It all started when I overslept one gray, dismal morning in February. I arrived late at the office to discover that my computer had mysteriously lost several files I had been working on. Just when I thought I was catching up, the whole network went down. By four o'clock, my head was pounding so badly that I practically begged my boss to let me go home early. He refused.

Finally walking from the Underground station back to my flat, I ran into my friend Sue, who was obviously under the weather as well. I impulsively asked her up for a cup of tea, hoping some conversation would help both of us feel better. It wasn't until I was fishing the keys out of my purse that I realized I had blundered.

Leaning as close to the door as possible, I whispered, "The quick brown fox jumps over the lazy dog." It was Mack's week to choose the password, and I'd been teaching him how to type. "Sue, could you wait here for a second while I, um, disable the alarm?" I needed a semi-plausible excuse to hide some things before I let her in.

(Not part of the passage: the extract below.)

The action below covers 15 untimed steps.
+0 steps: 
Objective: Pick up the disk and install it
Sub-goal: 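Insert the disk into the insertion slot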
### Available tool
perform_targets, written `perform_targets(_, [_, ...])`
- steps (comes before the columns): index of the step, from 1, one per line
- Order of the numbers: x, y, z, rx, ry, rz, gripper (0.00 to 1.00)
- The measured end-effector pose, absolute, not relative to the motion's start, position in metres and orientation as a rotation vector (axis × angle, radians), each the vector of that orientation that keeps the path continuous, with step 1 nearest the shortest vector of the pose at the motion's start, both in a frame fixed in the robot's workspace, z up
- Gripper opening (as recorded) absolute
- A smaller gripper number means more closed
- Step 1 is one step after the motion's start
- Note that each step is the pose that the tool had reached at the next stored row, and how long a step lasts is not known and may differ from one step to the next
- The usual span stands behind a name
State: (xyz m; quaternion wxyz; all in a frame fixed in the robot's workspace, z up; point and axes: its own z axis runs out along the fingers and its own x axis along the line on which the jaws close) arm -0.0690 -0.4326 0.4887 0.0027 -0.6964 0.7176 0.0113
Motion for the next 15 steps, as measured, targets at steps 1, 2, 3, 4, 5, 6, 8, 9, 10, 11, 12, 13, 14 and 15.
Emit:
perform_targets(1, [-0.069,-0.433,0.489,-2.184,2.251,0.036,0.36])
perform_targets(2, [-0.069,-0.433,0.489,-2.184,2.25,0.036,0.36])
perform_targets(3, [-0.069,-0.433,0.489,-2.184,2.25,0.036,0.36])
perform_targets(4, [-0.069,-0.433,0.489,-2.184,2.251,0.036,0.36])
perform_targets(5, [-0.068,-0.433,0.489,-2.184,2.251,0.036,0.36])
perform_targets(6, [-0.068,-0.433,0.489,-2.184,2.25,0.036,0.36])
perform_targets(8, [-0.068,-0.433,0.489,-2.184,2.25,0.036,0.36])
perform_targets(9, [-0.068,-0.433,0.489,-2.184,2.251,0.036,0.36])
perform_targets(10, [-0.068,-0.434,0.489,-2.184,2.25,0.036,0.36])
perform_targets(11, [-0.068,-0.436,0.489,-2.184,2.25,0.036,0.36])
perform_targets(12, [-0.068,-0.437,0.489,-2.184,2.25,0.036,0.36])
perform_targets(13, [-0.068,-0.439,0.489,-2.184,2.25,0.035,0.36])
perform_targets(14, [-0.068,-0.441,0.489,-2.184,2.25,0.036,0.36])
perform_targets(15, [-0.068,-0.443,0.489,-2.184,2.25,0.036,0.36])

I barely had time to throw a cloth over the cauldron and shove some of the moving pictures behind books before Sue slid through the door. Luckily for me, she wasn't feeling well enough to be her usual observant self. She headed straight for the couch, sinking down with a sigh and closing her eyes.

"Hang on, I'll get us some tea. Do you need any medicine? You look awfully pale." Even though Mack claimed he wouldn't trust anything that hadn't been brewed by his mother, I did keep some Muggle drugs on hand. Somehow, I didn't think Sue would want any of the Pepper-Up Potion that Mack had picked up the week before for his cold.

"Yes, please."

"Just lie down, and I'll be back in a minute." I went into the kitchen to put the teakettle on the stove and dig in the cabinets for the aspirin. When I returned to the living room, she only opened her eyes long enough to swallow the pills. I took advantage of this fact to hide the rest of the photos and be grateful that Sammy was sleeping unnoticed in his cage. Back in the kitchen, I took some aspirin for myself and started hunting for the tea bags.

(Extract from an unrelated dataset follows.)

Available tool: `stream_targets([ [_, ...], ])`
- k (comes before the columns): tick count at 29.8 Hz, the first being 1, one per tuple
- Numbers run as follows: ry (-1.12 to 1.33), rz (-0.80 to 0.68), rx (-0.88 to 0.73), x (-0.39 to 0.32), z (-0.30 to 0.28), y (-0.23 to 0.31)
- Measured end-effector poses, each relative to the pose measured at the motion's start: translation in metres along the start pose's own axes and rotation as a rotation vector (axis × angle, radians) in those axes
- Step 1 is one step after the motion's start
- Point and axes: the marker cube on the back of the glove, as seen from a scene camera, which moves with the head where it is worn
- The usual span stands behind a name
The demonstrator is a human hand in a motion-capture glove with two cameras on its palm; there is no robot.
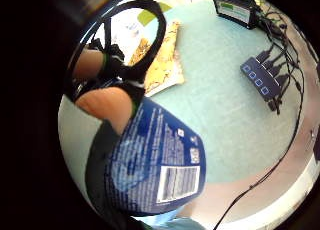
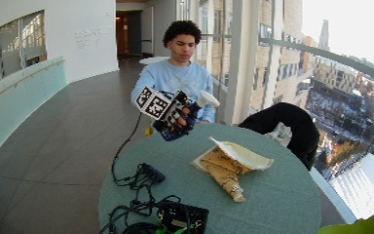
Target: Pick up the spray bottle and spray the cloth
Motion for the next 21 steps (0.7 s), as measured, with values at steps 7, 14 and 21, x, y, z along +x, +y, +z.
stream_targets([
  [7, 0.08, 0.05, -0.07, -0.008, 0.015, -0.016],
  [14, 0.12, 0.085, -0.091, -0.004, 0.023, -0.02],
  [21, 0.149, 0.107, -0.089, -0.003, 0.02, -0.018],
])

"Liz? Liz, are you there? Bloody hell!" I heard Mack's voice, followed by a shriek from Sue. Momentarily frozen, I couldn't reach the other room before hearing him growl, "Petrificus Totalus."

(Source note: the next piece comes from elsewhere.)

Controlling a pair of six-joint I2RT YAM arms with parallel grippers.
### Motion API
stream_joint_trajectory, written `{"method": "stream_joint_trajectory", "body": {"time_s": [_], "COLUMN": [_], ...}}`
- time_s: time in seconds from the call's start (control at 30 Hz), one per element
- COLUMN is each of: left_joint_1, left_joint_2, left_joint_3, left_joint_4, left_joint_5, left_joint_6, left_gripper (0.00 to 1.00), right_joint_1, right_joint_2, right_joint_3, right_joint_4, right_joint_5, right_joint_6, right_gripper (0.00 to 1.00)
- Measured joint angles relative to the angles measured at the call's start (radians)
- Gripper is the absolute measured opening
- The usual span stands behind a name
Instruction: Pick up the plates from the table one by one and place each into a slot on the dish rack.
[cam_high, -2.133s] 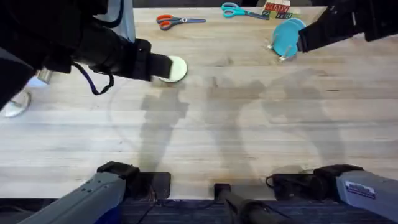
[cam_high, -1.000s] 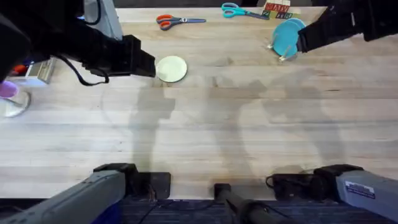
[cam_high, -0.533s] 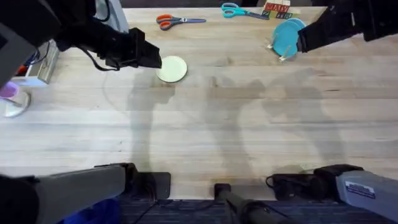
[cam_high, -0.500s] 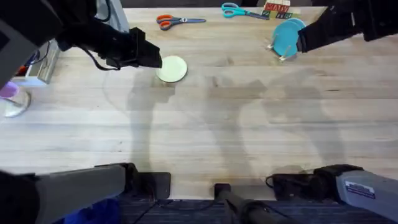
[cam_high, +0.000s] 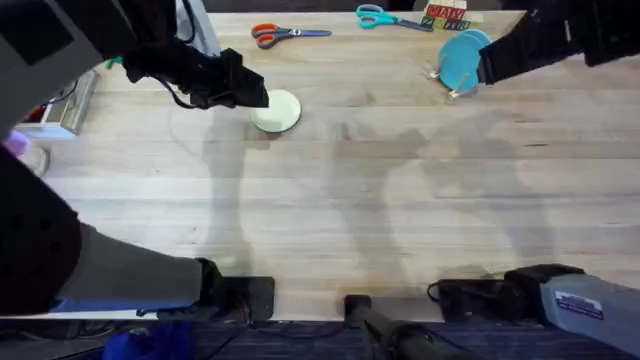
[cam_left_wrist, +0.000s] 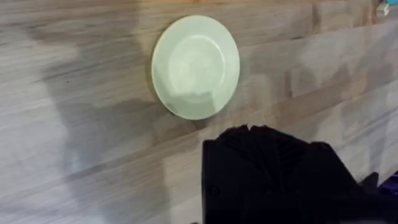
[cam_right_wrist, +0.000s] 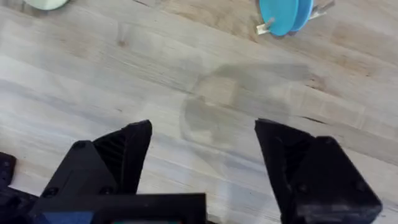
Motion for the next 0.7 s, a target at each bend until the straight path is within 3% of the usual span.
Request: {"method": "stream_joint_trajectory", "body": {"time_s": [0.3, 0.7], "left_joint_1": [0.065, 0.068], "left_joint_2": [0.018, 0.091], "left_joint_3": [0.000, 0.000], "left_joint_4": [0.033, 0.103], "left_joint_5": [0.011, 0.018], "left_joint_6": [-0.015, -0.063], "left_gripper": [0.040, 0.040], "right_joint_1": [0.000, 0.000], "right_joint_2": [0.000, 0.000], "right_joint_3": [0.000, 0.000], "right_joint_4": [0.000, 0.000], "right_joint_5": [0.000, 0.000], "right_joint_6": [0.000, 0.000], "right_gripper": [0.995, 0.995]}}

I came around the corner to see Sue lying stiffly on the sofa, her wide eyes darting around the room before resting on me. Mack's work robes were trailing soot on the carpet as he strode away from the fireplace, still pointing his wand at her.

"What have you done to her?" I gasped. Sue seemed unable to speak.

"Full Body Bind. It doesn't hurt." He turned to me with a hard look in his eyes that I had never seen before. "How long has she been here, and what did she see? I need to know so I can do a Memory Charm."

"WHAT?" The two parts of my life that I had worked to keep separate were now colliding headlong in my living room. In the course of my reading over the past year, I had seen mentions of Muggles' memories being changed in order to keep the wizarding world a secret, but the reality of it had never hit home until this moment. To stall for time, I asked, "Are you sure you know what you're doing?"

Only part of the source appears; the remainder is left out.